The apparent degradation of social norms and standards under the pressure of the crisis is something we explored back at the Child Protection Centre. It's one of two that UNICEF helped establish and provides ongoing support for. Steven Lauwerier, the Representative for Madagascar, says that to understand the plight of women and children you must appreciate some of the statistics. 92 percent of Malagasies live on less than $2 a day - and of the remaining 8 percent many are still struggling to make ends meet. It's one of the poorest countries on earth.

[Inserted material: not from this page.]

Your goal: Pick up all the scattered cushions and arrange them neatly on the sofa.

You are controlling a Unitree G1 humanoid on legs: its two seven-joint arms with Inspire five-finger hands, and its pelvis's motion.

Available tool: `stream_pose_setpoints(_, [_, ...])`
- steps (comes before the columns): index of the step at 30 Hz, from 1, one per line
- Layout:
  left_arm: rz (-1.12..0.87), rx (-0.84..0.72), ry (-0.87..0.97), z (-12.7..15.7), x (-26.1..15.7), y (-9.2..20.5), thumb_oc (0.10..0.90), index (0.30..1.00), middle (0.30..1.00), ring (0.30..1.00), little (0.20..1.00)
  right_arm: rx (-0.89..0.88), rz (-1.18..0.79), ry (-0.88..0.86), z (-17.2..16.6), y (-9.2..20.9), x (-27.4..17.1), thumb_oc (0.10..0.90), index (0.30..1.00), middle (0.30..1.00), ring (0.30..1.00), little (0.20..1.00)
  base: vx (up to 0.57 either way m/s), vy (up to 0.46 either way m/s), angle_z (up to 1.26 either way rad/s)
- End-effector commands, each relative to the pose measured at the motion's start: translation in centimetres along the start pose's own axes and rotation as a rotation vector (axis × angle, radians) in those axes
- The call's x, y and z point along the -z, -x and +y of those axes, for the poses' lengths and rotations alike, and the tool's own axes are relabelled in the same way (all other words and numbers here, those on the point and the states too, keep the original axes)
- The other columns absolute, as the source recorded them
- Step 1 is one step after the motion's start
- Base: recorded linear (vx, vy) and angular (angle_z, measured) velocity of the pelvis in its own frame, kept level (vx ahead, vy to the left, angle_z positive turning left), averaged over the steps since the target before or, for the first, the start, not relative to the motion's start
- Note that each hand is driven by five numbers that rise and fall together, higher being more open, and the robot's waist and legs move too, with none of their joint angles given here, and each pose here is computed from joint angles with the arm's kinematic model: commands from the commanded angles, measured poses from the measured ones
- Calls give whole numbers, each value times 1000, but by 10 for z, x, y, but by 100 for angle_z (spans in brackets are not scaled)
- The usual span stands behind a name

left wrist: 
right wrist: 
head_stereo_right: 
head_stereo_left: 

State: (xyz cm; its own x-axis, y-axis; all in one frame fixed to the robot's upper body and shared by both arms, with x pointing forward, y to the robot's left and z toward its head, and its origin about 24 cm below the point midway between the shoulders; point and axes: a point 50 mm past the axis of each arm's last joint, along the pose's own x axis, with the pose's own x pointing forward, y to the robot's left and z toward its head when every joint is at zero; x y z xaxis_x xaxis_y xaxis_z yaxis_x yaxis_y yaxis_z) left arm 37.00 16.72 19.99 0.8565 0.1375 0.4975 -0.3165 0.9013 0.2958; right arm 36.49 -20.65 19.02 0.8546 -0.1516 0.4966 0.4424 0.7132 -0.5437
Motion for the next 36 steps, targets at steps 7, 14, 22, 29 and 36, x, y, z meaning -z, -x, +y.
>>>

After the coup international donors severed ties, and that wiped out 40 percent of the government's budget. Money that used to go to education and healthcare among other vital services was immediately reduced if not completely removed (although President Andry Rajoelina has always found the cash to pay civil servants and the military). So
now, for example, there are half a million more children not going to school, and a total of 1.5 million children aren't receiving an education. And half of the children under five years old are chronically malnourished. That doesn't only effect their physical development but their intellectual capacity, too. It is not something you ever recover from. So, Lauwerier says, there's a gaping hole in a generation of children that will never reach its full potential.
Say Madagascar to most people outside the country and "I like to move it, move it" is the common refrain. People think there are dancing lemurs everywhere. But the cartoon version of Madagascar is like some sort of cruel joke. There may not be a war, people may not be starving to death but it is a country that's gradually declining on almost every front.
With free and fair elections there is hope, although the political uncertainty is far from resolved. If no candidate gets 50 percent of the vote from the October 25 presidential election there will be a second round on December 20. If everyone accepts the result and Madagascar avoids violence there should be a full return of that vital donor money. But so much damage has been done that it will take years to recover and some losses will never be won back.